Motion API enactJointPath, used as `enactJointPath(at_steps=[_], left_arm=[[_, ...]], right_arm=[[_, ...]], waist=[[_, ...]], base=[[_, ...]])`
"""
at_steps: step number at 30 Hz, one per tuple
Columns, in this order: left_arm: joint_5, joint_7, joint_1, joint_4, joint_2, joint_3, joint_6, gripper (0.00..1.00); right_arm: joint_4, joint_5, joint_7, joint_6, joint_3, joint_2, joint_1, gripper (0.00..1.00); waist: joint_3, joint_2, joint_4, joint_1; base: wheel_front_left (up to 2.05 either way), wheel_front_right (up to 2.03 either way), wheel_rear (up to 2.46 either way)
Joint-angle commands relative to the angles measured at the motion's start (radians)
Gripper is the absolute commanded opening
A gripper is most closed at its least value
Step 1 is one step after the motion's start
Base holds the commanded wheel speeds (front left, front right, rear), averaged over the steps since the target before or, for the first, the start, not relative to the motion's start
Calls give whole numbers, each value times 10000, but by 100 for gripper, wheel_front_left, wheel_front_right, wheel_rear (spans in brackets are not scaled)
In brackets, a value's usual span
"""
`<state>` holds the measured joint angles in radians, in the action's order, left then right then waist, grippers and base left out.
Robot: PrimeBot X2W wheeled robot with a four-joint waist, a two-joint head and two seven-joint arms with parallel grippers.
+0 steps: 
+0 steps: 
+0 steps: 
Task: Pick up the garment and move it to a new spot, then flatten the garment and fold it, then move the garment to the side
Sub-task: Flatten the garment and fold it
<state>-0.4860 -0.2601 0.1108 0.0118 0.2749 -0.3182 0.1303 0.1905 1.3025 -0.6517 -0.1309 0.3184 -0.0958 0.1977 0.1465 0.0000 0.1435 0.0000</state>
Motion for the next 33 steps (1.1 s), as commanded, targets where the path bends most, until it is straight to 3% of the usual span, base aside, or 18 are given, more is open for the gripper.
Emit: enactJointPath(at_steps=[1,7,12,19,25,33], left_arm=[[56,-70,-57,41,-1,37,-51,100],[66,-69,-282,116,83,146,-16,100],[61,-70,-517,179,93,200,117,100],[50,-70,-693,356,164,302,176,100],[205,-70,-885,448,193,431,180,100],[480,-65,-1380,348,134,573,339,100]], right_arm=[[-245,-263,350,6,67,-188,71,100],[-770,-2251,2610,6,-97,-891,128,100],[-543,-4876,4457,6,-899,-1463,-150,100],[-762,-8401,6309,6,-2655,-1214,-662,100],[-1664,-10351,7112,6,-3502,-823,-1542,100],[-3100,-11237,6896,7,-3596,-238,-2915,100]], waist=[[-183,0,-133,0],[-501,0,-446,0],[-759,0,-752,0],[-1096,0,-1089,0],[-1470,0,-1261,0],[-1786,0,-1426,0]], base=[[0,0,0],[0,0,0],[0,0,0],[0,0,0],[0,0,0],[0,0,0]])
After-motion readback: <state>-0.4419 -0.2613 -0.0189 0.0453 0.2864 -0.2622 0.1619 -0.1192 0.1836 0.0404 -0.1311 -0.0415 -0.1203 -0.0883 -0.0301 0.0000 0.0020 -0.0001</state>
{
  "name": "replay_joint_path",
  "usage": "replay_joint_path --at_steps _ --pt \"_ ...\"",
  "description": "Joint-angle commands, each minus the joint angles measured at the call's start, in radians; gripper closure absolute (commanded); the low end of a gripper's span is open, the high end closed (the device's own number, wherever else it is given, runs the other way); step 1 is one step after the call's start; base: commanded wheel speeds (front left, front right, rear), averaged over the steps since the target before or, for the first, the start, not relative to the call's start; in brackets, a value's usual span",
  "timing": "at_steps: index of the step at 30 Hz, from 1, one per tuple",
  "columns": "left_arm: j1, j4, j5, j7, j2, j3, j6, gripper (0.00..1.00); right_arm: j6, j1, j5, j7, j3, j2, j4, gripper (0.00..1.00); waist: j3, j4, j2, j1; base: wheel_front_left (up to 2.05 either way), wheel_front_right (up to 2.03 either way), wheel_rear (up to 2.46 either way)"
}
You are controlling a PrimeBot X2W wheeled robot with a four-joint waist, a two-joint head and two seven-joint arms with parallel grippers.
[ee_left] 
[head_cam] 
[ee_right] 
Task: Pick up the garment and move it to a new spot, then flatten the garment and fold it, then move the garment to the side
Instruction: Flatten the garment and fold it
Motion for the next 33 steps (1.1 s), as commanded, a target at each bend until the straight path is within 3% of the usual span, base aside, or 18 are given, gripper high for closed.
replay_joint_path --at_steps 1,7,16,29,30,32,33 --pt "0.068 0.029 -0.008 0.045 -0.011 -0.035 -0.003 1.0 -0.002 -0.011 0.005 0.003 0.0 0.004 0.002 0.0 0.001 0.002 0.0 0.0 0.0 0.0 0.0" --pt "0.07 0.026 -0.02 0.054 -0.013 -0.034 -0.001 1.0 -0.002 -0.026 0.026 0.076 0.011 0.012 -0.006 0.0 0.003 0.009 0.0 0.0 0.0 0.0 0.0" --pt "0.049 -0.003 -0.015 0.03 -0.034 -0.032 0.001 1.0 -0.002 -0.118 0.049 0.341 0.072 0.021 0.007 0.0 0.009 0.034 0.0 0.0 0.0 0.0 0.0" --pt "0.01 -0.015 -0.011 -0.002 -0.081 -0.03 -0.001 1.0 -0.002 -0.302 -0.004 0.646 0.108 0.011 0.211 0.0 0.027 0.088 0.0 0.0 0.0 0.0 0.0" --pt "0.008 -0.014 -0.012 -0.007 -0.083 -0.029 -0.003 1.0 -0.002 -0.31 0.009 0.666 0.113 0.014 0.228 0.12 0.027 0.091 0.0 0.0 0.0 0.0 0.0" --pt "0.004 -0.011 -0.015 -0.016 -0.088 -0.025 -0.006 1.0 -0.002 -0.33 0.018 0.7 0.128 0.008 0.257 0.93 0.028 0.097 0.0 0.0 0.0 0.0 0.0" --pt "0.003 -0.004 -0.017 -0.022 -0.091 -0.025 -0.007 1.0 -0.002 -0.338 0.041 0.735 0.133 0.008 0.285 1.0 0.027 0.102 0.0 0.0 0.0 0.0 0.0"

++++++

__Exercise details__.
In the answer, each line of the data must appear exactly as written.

__Written answer__.
Motion API enactJointPath, used as `enactJointPath(at_steps=[_], left_arm=[[_, ...]], right_arm=[[_, ...]], waist=[[_, ...]], base=[[_, ...]])`
"""
at_steps: step number at 30 Hz, one per tuple
Columns, in this order: left_arm: joint_5, joint_7, joint_1, joint_4, joint_2, joint_3, joint_6, gripper (0.00..1.00); right_arm: joint_4, joint_5, joint_7, joint_6, joint_3, joint_2, joint_1, gripper (0.00..1.00); waist: joint_3, joint_2, joint_4, joint_1; base: wheel_front_left (up to 2.05 either way), wheel_front_right (up to 2.03 either way), wheel_rear (up to 2.46 either way)
Joint-angle commands relative to the angles measured at the motion's start (radians)
Gripper is the absolute commanded opening
A gripper is most closed at its least value
Step 1 is one step after the motion's start
Base holds the commanded wheel speeds (front left, front right, rear), averaged over the steps since the target before or, for the first, the start, not relative to the motion's start
Calls give whole numbers, each value times 10000, but by 100 for gripper, wheel_front_left, wheel_front_right, wheel_rear (spans in brackets are not scaled)
In brackets, a value's usual span
"""
`<state>` holds the measured joint angles in radians, in the action's order, left then right then waist, grippers and base left out.
Robot: PrimeBot X2W wheeled robot with a four-joint waist, a two-joint head and two seven-joint arms with parallel grippers.
+0 steps: 
+0 steps: 
+0 steps: 
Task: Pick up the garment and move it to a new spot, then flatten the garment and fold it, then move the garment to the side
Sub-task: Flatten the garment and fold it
<state>-0.4860 -0.2601 0.1108 0.0118 0.2749 -0.3182 0.1303 0.1905 1.3025 -0.6517 -0.1309 0.3184 -0.0958 0.1977 0.1465 0.0000 0.1435 0.0000</state>
Motion for the next 33 steps (1.1 s), as commanded, targets where the path bends most, until it is straight to 3% of the usual span, base aside, or 18 are given, more is open for the gripper.
Emit: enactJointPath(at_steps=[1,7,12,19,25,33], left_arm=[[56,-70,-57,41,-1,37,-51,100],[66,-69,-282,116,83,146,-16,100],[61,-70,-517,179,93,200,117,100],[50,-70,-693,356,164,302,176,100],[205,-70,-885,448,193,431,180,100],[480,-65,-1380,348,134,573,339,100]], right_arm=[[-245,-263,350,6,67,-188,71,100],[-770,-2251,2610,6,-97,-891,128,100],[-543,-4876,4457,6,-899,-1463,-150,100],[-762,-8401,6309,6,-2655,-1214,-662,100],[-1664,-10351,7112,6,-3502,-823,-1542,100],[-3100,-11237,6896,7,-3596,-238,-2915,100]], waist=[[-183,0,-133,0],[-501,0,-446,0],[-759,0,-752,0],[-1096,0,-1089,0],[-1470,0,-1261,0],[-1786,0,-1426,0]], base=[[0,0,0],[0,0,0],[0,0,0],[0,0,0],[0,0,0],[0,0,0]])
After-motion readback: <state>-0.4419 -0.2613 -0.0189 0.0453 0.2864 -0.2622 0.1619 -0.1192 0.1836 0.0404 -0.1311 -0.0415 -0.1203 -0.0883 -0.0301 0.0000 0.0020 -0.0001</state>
{
  "name": "replay_joint_path",
  "usage": "replay_joint_path --at_steps _ --pt \"_ ...\"",
  "description": "Joint-angle commands, each minus the joint angles measured at the call's start, in radians; gripper closure absolute (commanded); the low end of a gripper's span is open, the high end closed (the device's own number, wherever else it is given, runs the other way); step 1 is one step after the call's start; base: commanded wheel speeds (front left, front right, rear), averaged over the steps since the target before or, for the first, the start, not relative to the call's start; in brackets, a value's usual span",
  "timing": "at_steps: index of the step at 30 Hz, from 1, one per tuple",
  "columns": "left_arm: j1, j4, j5, j7, j2, j3, j6, gripper (0.00..1.00); right_arm: j6, j1, j5, j7, j3, j2, j4, gripper (0.00..1.00); waist: j3, j4, j2, j1; base: wheel_front_left (up to 2.05 either way), wheel_front_right (up to 2.03 either way), wheel_rear (up to 2.46 either way)"
}
You are controlling a PrimeBot X2W wheeled robot with a four-joint waist, a two-joint head and two seven-joint arms with parallel grippers.
[ee_left] 
[head_cam] 
[ee_right] 
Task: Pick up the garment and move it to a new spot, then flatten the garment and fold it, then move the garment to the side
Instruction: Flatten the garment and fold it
Motion for the next 33 steps (1.1 s), as commanded, a target at each bend until the straight path is within 3% of the usual span, base aside, or 18 are given, gripper high for closed.
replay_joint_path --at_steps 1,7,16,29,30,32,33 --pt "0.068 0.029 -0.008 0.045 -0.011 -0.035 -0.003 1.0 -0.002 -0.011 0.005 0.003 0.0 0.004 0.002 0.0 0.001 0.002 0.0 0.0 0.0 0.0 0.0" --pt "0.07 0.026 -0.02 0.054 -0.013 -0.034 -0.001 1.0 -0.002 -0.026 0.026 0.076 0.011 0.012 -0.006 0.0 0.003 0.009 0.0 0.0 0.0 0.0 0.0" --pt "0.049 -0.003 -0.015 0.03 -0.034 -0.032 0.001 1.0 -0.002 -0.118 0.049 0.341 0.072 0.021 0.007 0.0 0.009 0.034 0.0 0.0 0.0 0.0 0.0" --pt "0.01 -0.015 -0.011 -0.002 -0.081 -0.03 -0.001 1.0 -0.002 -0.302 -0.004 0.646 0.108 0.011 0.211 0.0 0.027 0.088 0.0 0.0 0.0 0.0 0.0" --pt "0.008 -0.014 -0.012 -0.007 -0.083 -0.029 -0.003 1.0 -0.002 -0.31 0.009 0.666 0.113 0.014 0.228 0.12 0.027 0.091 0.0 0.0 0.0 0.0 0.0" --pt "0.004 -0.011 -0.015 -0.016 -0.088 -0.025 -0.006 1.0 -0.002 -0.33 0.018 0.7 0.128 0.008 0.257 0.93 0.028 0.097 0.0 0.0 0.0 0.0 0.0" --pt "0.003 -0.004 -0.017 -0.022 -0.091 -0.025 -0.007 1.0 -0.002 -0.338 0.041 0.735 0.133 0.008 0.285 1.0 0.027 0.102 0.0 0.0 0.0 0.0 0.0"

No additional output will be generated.